Cookieless Mode

By default, Revly uses first-party cookies to identify returning visitors and maintain sessions. If your site requires strict privacy compliance (GDPR, LGPD), you can switch to cookieless mode. The choice is made per site, and you can change it at any time.

How to enable

1. Go to your site's Privacy Settings in the dashboard.
2. Click Enable Cookieless Mode and confirm the trade-offs in the dialog.
3. Copy the updated snippet from General Settings. It will include the data-cookieless attribute:

<script
  defer
  data-site-id="YOUR_SITE_TOKEN"
  data-cookieless
  src="https://revly.pro/script.js">
</script>

The tracker reads the data-cookieless attribute on load. Without it, the tracker uses cookie mode regardless of your dashboard setting, so always update the snippet after switching modes.

How cookieless attribution works

When cookieless mode is active, the tracker sends an empty visitor_id. The server computes a daily fingerprint from a combination of the masked IP address, user agent, site ID, and current date. This fingerprint is hashed with SHA-256 and rotates at midnight UTC. It is never stored as-is and cannot be used to reconstruct any personal information.

The consequence is that a visitor who returns the following day will appear as a new visitor in the dashboard. Within a single day, attribution is accurate.

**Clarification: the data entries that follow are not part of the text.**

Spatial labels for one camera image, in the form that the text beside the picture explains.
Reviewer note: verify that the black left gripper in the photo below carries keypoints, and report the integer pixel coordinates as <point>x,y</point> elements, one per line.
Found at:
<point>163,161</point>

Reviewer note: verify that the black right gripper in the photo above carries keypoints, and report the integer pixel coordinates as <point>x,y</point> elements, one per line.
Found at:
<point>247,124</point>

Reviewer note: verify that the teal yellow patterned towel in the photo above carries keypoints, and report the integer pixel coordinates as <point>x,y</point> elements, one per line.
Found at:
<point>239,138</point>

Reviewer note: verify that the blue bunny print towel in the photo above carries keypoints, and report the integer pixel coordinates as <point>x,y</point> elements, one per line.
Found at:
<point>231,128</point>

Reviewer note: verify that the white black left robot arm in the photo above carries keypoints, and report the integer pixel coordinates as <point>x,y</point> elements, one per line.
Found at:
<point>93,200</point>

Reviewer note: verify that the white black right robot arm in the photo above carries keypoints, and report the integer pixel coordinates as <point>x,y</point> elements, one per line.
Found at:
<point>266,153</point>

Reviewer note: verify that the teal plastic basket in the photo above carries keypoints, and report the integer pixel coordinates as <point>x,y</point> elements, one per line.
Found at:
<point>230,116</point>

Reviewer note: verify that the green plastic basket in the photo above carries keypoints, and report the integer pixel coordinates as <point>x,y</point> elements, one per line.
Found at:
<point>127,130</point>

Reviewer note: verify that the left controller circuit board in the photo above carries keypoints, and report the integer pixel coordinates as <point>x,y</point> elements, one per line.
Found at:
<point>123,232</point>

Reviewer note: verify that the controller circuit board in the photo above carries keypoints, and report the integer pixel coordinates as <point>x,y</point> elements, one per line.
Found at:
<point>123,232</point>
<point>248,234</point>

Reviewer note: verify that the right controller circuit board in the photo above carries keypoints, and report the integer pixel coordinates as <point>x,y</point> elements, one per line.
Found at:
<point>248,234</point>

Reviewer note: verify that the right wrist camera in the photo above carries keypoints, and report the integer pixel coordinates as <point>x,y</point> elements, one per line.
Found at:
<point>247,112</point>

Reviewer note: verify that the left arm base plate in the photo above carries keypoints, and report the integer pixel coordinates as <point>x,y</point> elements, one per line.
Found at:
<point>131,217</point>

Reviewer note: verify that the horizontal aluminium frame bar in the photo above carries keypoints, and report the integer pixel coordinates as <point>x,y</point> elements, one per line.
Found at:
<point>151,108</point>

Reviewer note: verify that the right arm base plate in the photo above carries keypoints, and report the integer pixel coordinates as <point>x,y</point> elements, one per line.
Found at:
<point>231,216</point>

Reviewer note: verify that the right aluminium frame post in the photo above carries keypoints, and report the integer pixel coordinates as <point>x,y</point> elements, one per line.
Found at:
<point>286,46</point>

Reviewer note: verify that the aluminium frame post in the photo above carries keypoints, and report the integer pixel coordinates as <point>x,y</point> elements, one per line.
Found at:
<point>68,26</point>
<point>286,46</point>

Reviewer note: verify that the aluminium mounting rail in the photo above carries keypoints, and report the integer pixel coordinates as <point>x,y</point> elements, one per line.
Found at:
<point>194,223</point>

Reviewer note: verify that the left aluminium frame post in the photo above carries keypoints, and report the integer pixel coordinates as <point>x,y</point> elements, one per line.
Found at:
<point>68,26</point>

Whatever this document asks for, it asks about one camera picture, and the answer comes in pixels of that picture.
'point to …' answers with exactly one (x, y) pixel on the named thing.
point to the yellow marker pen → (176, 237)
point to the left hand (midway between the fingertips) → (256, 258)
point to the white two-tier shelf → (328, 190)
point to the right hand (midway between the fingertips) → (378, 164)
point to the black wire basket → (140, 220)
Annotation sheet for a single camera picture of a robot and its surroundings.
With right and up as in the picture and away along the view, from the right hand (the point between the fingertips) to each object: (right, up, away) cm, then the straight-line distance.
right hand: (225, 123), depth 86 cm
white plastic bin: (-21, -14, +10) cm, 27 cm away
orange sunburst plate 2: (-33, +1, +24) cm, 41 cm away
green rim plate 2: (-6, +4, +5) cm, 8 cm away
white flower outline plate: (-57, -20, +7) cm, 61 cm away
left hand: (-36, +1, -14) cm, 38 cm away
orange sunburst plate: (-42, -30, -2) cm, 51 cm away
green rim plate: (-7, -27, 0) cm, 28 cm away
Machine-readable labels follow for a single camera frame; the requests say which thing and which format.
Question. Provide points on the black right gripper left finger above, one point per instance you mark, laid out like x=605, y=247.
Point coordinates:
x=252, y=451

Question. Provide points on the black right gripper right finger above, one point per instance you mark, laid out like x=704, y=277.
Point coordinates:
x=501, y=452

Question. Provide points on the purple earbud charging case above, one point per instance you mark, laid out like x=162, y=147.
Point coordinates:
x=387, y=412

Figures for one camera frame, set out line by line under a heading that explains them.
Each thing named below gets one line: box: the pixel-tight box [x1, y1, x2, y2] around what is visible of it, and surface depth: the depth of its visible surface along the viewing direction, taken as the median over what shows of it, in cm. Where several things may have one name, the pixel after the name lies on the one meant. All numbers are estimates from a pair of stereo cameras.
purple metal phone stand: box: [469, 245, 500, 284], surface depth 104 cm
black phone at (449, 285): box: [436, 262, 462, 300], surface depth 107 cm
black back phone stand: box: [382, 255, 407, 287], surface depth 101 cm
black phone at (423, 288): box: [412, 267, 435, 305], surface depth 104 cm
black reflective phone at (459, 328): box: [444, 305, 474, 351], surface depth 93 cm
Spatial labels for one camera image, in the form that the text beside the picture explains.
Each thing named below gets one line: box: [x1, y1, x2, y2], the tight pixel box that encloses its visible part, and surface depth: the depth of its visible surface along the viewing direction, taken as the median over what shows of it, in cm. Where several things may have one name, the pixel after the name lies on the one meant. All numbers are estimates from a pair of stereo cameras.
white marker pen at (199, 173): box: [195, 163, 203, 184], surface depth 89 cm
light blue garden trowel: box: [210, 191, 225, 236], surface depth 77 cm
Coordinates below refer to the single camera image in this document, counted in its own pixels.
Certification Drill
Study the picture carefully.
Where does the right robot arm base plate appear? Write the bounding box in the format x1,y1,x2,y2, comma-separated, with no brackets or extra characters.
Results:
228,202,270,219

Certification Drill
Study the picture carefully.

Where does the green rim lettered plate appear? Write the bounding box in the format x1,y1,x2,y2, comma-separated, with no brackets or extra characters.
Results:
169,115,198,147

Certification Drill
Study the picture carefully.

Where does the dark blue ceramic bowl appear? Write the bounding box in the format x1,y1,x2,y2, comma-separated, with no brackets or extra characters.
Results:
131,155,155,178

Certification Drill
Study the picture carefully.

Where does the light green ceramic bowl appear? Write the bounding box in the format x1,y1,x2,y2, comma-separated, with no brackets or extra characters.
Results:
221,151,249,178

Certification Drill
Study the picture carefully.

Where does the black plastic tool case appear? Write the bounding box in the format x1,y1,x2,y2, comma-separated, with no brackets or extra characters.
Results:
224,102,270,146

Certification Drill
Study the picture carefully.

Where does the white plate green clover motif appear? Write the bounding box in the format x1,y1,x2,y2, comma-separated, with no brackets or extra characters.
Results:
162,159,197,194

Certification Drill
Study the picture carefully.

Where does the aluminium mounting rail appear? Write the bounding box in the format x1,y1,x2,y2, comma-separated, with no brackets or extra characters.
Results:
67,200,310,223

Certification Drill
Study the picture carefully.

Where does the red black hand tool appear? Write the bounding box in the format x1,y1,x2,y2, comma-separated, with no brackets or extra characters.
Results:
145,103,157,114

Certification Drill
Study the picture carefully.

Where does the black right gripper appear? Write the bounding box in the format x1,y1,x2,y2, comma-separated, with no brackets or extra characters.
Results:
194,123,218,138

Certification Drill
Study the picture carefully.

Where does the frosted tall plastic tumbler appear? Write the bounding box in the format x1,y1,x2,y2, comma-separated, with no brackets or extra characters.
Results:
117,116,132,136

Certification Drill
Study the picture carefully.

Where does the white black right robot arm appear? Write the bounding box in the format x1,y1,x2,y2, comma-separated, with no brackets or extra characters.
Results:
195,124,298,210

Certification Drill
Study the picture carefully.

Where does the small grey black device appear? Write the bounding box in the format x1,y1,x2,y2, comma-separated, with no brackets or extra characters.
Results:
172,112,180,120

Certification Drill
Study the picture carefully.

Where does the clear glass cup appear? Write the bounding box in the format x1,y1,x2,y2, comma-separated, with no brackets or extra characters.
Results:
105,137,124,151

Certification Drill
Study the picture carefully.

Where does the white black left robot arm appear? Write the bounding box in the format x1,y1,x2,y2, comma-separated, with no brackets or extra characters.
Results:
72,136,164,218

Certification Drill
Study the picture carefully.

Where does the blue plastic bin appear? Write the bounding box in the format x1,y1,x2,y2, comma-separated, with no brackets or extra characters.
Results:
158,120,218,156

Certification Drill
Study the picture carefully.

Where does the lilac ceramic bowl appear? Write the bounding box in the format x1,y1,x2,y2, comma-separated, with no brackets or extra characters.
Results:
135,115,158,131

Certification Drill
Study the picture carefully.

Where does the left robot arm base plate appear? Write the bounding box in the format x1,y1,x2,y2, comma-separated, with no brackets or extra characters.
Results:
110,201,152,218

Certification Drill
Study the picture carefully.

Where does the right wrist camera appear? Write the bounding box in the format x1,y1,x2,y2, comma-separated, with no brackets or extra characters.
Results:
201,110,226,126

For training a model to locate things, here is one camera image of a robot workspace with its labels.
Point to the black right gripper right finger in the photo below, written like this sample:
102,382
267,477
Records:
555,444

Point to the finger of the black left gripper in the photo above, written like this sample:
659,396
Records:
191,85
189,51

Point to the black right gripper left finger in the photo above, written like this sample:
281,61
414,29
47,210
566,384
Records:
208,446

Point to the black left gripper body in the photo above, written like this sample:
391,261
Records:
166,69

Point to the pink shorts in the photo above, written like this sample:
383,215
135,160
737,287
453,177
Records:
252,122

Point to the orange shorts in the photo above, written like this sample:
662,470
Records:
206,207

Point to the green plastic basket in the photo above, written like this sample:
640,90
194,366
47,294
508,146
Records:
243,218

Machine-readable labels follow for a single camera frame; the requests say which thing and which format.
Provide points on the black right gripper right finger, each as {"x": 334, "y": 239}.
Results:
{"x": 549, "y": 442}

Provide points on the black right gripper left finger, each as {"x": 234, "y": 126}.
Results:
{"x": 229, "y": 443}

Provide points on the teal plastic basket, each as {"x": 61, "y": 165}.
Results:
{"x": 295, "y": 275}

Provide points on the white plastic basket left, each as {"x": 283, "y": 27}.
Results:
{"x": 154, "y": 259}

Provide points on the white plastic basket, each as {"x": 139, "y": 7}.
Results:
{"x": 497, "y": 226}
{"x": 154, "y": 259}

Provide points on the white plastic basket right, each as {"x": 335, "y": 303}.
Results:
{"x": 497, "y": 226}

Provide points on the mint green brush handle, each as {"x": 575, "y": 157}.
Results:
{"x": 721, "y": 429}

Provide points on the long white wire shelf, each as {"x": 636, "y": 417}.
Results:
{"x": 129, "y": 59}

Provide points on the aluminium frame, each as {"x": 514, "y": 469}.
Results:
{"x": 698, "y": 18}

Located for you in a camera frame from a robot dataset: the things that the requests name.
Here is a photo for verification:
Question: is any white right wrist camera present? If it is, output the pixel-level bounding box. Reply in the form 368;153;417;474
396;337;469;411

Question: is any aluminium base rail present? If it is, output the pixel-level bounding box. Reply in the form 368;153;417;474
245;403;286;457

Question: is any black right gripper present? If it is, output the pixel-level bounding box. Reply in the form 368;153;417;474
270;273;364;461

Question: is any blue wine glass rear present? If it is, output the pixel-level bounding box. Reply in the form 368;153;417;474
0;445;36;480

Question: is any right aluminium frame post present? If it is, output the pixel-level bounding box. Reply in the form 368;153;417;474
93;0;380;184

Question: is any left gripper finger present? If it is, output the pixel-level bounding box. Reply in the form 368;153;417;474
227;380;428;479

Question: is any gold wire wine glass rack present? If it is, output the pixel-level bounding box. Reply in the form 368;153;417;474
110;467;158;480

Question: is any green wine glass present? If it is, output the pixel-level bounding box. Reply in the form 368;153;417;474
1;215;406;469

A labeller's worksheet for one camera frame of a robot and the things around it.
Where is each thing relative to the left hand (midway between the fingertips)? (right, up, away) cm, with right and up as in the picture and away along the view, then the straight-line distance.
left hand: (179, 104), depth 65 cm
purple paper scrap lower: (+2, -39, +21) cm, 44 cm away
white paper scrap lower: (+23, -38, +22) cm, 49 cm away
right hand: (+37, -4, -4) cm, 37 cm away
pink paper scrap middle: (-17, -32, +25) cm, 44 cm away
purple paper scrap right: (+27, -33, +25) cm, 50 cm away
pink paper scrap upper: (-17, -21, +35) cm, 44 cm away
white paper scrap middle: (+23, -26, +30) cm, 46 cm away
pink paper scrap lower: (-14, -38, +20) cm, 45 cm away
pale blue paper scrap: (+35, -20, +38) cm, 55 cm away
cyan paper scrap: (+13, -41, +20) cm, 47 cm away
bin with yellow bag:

What still works in cookieless mode

• Pageview tracking
• Custom events via revly.track()
• User identification via revly.identify(), which uses localStorage, not cookies
• Geo, device, browser, and referrer attribution
• Goals and conversion tracking
• Bot filtering and exclusion rules

Switching back to cookie mode

Go to Privacy Settings, disable cookieless mode, and replace the snippet on your site (removing the data-cookieless attribute). Existing cookies from previous visitors will resume being used once the updated snippet is live. No data is lost.